:: WORK ITEM ::
Of all the entries below, only the lines from the one with "Outline the finger of the right gripper." up to and including the one with "Please trace the outline of the **blue tape" are to be duplicated exactly.

:: DATA EXTRACTS ::
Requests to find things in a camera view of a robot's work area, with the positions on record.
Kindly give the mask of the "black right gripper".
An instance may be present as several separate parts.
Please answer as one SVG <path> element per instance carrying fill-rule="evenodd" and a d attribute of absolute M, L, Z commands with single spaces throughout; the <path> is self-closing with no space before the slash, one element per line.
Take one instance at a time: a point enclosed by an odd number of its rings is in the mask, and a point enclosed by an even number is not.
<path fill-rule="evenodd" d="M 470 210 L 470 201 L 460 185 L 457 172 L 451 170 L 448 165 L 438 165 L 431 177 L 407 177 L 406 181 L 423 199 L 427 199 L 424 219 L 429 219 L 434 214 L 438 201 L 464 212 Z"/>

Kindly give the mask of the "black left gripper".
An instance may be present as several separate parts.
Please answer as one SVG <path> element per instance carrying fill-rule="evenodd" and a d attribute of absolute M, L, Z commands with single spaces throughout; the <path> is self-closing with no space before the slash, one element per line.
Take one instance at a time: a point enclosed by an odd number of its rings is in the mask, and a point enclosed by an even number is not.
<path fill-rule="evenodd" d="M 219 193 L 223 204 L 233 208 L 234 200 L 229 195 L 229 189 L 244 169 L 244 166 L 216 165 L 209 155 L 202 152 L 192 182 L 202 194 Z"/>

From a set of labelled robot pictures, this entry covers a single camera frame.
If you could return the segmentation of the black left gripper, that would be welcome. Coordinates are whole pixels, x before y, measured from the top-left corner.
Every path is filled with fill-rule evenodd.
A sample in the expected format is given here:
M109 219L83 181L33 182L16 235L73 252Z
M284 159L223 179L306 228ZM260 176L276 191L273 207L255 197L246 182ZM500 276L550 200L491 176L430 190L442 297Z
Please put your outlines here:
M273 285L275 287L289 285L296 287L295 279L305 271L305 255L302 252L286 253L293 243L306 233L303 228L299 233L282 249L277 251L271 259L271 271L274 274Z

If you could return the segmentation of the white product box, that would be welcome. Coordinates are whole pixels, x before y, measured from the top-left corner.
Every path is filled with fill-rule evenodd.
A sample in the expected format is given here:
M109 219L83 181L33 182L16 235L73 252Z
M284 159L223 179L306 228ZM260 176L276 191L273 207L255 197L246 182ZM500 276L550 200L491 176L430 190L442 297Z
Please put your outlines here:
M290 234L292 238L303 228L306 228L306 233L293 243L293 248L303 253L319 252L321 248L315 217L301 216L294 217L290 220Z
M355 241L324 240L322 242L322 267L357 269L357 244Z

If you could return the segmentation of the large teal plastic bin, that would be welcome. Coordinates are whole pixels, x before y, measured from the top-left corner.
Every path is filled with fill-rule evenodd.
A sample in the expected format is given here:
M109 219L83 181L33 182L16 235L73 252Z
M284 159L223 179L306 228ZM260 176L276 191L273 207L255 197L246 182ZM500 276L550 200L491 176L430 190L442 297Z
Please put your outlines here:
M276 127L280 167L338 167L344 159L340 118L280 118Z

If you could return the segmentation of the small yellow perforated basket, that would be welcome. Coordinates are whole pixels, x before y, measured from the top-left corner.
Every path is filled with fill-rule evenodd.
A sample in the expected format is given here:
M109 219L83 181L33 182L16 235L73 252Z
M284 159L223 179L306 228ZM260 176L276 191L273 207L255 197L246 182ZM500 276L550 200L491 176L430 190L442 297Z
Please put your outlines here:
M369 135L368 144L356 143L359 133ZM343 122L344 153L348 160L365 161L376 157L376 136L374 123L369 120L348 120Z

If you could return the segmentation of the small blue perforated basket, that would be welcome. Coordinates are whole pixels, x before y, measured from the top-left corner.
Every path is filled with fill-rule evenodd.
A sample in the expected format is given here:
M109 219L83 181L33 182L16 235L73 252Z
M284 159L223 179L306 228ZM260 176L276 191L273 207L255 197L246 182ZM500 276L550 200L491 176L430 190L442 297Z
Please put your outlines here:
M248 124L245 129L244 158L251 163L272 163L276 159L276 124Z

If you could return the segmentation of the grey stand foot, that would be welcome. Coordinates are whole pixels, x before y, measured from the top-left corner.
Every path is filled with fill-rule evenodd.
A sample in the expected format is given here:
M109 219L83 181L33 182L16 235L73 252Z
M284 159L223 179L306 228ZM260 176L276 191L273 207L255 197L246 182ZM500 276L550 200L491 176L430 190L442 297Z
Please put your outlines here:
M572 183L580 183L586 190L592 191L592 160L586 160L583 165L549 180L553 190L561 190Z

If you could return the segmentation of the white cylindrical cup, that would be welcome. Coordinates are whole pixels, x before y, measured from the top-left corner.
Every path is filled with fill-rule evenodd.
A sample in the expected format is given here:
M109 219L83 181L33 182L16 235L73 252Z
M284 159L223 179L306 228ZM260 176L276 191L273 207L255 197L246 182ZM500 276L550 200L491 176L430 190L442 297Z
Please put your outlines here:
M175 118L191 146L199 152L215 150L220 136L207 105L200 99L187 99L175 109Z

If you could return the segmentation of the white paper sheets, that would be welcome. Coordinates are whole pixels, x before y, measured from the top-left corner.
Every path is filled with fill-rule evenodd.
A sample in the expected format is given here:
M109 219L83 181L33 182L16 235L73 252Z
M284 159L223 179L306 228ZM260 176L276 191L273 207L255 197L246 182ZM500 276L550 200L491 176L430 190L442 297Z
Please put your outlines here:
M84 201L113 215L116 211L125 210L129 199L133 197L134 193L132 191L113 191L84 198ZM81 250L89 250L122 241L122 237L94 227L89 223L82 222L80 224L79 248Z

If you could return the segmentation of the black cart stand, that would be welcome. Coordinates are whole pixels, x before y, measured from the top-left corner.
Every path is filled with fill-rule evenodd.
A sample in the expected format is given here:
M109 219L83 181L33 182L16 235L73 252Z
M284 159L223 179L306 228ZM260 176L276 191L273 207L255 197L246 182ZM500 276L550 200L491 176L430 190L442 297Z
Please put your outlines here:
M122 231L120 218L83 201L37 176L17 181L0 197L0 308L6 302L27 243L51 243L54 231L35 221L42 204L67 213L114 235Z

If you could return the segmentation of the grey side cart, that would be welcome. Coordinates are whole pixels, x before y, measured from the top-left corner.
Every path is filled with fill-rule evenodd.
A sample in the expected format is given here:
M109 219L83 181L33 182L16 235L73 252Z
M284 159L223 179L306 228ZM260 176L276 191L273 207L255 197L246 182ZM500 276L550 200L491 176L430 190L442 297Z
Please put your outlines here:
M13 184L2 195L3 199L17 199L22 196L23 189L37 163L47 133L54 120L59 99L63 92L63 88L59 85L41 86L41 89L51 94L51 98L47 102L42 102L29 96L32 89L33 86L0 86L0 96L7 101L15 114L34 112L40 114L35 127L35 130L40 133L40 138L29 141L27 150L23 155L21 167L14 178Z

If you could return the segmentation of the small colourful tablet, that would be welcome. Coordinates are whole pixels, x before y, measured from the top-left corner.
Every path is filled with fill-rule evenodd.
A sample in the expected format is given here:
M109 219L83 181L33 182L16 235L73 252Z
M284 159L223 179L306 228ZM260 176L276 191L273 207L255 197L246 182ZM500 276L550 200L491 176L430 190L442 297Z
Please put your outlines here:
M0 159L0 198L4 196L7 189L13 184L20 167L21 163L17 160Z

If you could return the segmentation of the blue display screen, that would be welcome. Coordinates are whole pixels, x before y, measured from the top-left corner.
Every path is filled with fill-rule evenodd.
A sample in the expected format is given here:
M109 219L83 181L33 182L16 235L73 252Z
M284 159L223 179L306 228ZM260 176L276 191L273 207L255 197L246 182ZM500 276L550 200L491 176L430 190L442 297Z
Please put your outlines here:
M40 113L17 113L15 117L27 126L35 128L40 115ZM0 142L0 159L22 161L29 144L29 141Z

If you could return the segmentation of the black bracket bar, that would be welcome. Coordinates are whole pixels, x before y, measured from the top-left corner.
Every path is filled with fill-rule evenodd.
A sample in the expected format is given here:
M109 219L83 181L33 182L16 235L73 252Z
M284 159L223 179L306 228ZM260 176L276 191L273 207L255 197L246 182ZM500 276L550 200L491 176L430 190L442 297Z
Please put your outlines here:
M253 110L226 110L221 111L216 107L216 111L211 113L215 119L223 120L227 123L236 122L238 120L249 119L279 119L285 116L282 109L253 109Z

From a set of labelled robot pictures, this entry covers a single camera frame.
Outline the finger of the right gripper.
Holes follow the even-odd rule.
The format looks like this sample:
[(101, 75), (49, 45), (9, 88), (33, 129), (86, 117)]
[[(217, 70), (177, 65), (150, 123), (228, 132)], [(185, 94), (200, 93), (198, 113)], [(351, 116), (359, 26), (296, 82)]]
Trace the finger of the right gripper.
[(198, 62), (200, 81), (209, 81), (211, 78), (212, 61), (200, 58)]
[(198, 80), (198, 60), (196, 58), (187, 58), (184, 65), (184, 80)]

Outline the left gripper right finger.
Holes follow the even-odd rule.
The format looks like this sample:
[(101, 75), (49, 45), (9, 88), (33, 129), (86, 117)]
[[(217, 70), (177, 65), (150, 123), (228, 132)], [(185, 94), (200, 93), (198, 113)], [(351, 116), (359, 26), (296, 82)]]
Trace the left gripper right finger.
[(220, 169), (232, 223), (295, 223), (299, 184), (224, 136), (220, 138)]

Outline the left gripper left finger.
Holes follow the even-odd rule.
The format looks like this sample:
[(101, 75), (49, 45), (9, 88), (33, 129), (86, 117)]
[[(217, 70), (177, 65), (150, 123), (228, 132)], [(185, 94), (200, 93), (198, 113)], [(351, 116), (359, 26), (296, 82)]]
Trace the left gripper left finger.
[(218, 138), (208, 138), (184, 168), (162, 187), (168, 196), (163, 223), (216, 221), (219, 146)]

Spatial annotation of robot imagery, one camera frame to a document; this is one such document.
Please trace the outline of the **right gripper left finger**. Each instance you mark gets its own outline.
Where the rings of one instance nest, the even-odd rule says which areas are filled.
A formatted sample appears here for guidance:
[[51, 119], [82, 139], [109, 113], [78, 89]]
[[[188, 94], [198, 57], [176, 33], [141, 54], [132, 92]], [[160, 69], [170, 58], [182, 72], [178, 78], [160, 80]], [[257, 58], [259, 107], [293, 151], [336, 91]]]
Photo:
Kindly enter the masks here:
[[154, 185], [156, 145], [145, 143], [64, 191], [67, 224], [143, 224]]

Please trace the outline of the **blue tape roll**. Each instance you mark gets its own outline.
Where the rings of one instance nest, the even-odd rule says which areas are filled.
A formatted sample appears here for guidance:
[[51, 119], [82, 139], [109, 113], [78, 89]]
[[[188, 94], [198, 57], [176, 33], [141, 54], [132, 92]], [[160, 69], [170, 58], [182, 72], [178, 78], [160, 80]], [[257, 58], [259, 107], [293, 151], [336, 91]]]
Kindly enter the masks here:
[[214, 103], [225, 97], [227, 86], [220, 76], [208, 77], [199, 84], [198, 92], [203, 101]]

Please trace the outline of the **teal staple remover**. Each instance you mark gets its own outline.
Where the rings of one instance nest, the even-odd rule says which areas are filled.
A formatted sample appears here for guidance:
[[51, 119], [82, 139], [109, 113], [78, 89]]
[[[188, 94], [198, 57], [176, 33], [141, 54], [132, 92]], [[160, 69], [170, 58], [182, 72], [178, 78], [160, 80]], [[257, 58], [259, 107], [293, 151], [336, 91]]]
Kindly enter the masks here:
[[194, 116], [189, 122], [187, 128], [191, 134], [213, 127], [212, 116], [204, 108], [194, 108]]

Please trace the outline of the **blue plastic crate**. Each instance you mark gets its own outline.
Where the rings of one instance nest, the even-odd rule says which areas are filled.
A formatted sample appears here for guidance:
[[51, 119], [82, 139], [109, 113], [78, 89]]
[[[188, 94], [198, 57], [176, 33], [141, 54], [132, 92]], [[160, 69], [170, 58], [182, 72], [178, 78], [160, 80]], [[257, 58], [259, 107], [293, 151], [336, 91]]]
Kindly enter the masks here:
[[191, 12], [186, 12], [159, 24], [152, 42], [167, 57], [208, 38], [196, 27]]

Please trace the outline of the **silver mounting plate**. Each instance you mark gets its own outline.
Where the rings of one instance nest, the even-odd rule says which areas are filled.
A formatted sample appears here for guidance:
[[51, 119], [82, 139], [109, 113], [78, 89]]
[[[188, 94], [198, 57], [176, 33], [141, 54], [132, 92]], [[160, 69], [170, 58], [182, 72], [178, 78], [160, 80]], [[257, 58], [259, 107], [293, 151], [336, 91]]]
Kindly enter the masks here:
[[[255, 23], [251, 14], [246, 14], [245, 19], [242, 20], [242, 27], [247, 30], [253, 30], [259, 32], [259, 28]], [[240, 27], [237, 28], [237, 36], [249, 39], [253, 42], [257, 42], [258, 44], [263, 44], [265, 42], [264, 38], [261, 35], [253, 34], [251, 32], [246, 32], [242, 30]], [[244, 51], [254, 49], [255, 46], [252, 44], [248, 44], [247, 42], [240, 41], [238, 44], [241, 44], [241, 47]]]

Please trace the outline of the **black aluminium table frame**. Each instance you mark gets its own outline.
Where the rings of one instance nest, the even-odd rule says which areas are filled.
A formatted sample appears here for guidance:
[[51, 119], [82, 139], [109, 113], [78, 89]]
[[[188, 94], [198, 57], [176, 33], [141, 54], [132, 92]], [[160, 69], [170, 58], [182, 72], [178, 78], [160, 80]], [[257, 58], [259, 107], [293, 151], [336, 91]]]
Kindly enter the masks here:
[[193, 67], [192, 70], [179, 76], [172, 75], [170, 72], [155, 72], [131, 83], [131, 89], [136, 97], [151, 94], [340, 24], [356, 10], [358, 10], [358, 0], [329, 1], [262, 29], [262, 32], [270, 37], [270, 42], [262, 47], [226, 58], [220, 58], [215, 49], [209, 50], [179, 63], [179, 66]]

:: RESULT FOR THIS TASK ::
Outline the finger of the right gripper.
Holes follow the even-odd rule.
The format looks like this sample:
[(101, 75), (49, 45), (9, 88), (33, 129), (86, 117)]
[[(217, 70), (177, 65), (150, 123), (228, 132)], [(185, 94), (200, 93), (198, 113)], [(351, 116), (359, 26), (296, 82)]]
Trace the finger of the right gripper.
[(198, 62), (200, 81), (209, 81), (211, 78), (212, 61), (200, 58)]
[(198, 80), (198, 60), (196, 58), (187, 58), (184, 65), (184, 80)]

Outline the left gripper right finger.
Holes follow the even-odd rule.
The format looks like this sample:
[(101, 75), (49, 45), (9, 88), (33, 129), (86, 117)]
[[(217, 70), (177, 65), (150, 123), (228, 132)], [(185, 94), (200, 93), (198, 113)], [(351, 116), (359, 26), (296, 82)]]
Trace the left gripper right finger.
[(220, 169), (232, 223), (295, 223), (299, 184), (224, 136), (220, 138)]

Outline the left gripper left finger.
Holes follow the even-odd rule.
The format looks like this sample:
[(101, 75), (49, 45), (9, 88), (33, 129), (86, 117)]
[[(217, 70), (177, 65), (150, 123), (228, 132)], [(185, 94), (200, 93), (198, 113)], [(351, 116), (359, 26), (296, 82)]]
Trace the left gripper left finger.
[(218, 138), (208, 138), (184, 168), (162, 187), (168, 196), (163, 223), (216, 221), (219, 146)]

Spatial annotation of robot imagery, one camera frame to a document; this is one such document.
Please trace the outline of the **right gripper left finger**. Each instance you mark gets its own outline.
Where the rings of one instance nest, the even-odd rule says which areas are filled.
A formatted sample appears here for guidance:
[[51, 119], [82, 139], [109, 113], [78, 89]]
[[[188, 94], [198, 57], [176, 33], [141, 54], [132, 92]], [[160, 69], [170, 58], [182, 72], [178, 78], [160, 80]], [[257, 58], [259, 107], [293, 151], [336, 91]]]
Photo:
Kindly enter the masks here:
[[154, 185], [156, 145], [145, 143], [64, 191], [67, 224], [143, 224]]

Please trace the outline of the **blue tape roll**. Each instance you mark gets its own outline.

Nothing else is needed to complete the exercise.